Medicare Compliance & Reimbursement

Risk Management:

Don't Become an OIG Target

Identify practice risk areas.

Increasing scrutiny by the HHS Office of the Inspector General (OIG), Medicare, Medicaid and other federal and state healthcare programs as well as private payers means that you need to curb the rise in medical costs and run your business more effectively and efficiently. An annual review of your practice’s performance can help keep your business running smoothly.

Give Your Practice a Check-Up

Part of running a successful business is to develop an annual business plan that sets goals, strategies and performance expectations. The first step is to analyze your business and assess what goals were or were not accomplished in the previous year, and review strengths, weaknesses and areas that need overall improvement.

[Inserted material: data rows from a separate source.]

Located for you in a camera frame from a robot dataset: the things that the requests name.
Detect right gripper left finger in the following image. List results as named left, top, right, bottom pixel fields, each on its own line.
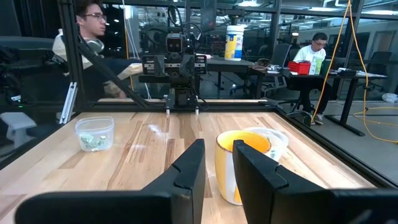
left=14, top=138, right=207, bottom=224

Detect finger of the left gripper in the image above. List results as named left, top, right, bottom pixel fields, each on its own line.
left=170, top=60, right=181, bottom=87
left=179, top=60, right=191, bottom=87

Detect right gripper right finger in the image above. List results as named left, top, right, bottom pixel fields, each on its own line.
left=232, top=139, right=398, bottom=224

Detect red plastic bin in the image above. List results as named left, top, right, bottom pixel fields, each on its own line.
left=287, top=60, right=312, bottom=76

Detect black side table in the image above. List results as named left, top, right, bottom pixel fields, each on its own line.
left=205, top=57, right=256, bottom=98

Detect yellow ceramic mug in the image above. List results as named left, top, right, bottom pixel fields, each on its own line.
left=215, top=129, right=272, bottom=207

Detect clear plastic container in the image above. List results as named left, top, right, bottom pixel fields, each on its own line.
left=74, top=116, right=116, bottom=153
left=243, top=126, right=290, bottom=163

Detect wipes canister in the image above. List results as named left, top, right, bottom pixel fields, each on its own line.
left=224, top=24, right=246, bottom=62

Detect person's headphones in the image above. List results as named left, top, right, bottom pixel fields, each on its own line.
left=85, top=38, right=106, bottom=54

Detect person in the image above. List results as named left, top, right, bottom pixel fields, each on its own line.
left=51, top=0, right=144, bottom=100
left=292, top=32, right=333, bottom=126

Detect black office chair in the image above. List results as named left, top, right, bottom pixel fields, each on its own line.
left=260, top=42, right=294, bottom=98

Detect silver aluminium bar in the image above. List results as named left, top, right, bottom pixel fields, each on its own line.
left=58, top=82, right=78, bottom=125

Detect green bottle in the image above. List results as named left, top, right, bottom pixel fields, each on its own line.
left=314, top=57, right=325, bottom=76

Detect black office desk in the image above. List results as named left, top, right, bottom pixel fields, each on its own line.
left=248, top=65, right=389, bottom=137

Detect white plastic block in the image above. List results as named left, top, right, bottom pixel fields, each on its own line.
left=0, top=111, right=37, bottom=141

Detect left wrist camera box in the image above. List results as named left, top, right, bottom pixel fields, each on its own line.
left=165, top=32, right=185, bottom=55

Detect yellow extension cable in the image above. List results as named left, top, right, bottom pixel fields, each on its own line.
left=310, top=0, right=398, bottom=144

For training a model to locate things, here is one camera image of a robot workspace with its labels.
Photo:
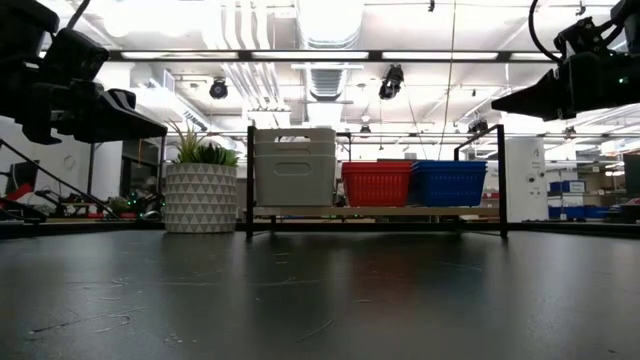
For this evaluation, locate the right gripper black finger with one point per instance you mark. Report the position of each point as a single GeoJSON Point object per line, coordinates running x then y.
{"type": "Point", "coordinates": [540, 104]}
{"type": "Point", "coordinates": [550, 80]}

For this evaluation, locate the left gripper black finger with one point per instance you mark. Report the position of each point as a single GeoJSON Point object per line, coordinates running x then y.
{"type": "Point", "coordinates": [125, 125]}
{"type": "Point", "coordinates": [120, 98]}

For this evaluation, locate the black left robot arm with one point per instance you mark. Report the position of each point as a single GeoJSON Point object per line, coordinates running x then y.
{"type": "Point", "coordinates": [20, 25]}

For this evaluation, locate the black ceiling spotlight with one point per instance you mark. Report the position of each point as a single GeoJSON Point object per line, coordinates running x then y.
{"type": "Point", "coordinates": [391, 82]}
{"type": "Point", "coordinates": [218, 89]}
{"type": "Point", "coordinates": [477, 125]}

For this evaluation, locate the black computer monitor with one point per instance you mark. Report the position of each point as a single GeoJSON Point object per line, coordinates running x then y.
{"type": "Point", "coordinates": [27, 175]}

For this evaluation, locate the white pillar with signs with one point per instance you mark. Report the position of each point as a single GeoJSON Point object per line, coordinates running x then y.
{"type": "Point", "coordinates": [525, 190]}

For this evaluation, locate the blue storage bin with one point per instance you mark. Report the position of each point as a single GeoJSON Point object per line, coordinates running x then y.
{"type": "Point", "coordinates": [580, 212]}
{"type": "Point", "coordinates": [570, 186]}

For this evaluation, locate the red chair part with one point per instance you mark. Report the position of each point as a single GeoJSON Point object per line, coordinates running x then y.
{"type": "Point", "coordinates": [17, 192]}

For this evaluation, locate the succulent in patterned white pot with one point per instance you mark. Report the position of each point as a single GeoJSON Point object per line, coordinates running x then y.
{"type": "Point", "coordinates": [200, 200]}

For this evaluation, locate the black table mat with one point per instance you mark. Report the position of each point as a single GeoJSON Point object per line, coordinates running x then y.
{"type": "Point", "coordinates": [300, 300]}

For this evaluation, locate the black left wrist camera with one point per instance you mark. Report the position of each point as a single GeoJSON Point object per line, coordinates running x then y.
{"type": "Point", "coordinates": [75, 55]}

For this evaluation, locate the wooden shelf with black frame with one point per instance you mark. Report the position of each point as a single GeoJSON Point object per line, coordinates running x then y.
{"type": "Point", "coordinates": [375, 211]}

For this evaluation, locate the white ceiling air duct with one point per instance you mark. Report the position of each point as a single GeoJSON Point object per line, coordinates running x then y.
{"type": "Point", "coordinates": [327, 20]}

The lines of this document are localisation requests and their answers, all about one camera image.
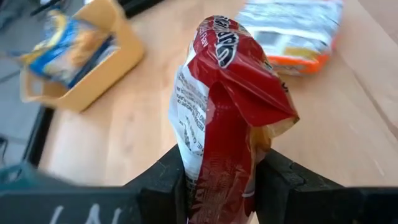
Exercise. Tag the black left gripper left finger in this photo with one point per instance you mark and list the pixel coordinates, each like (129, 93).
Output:
(161, 193)

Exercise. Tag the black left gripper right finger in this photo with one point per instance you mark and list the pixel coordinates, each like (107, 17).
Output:
(280, 196)

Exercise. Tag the red Maruchan noodle pack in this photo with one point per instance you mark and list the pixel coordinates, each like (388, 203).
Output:
(230, 93)

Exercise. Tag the yellow plastic bin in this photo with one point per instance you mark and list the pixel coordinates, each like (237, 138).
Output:
(109, 71)

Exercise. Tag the blue Maruchan noodle pack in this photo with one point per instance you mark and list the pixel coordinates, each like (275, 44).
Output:
(99, 57)
(59, 40)

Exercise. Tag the orange Maruchan noodle pack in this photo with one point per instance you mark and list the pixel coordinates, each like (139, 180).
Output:
(289, 31)

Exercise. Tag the teal plastic bin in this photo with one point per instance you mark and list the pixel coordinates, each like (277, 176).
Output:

It’s essential to give the practice a good physical exam each year. A risk analysis should encompass every aspect of the business because almost everything can affect compliance. For example, reviewing personnel issues is important because the practice needs to make sure that none of the new hires, or existing ancillary service providers used by the practice, are on any federal or state sanction lists. It may be stated in the practice’s policy manual that employees must disclose if they are on a sanction list, but it is the responsibility of the business to check annually.

Note: The OIG 2013 Excluded Individuals/Entities list is on the OIG Web site at oig.hhs.gov.

A good risk analysis is the ultimate in preventive medicine for a practice. A proper risk analysis will help increase profits because good evaluations should lead to better performance. When conducting a risk analysis, you need to be thorough, even seemingly minor issues can take a toll on your bottom line.

For example: Be sure to look at the magazines in the waiting room to see how old they are. This tells you how a practice takes care of the front end of a patient’s visit. If the magazines are three years old, then it’s apparent that patient/customer care is not a priority. Patient care starts from the moment a patient comes in and continues to the minute they leave, and, if the patient is referred, even further.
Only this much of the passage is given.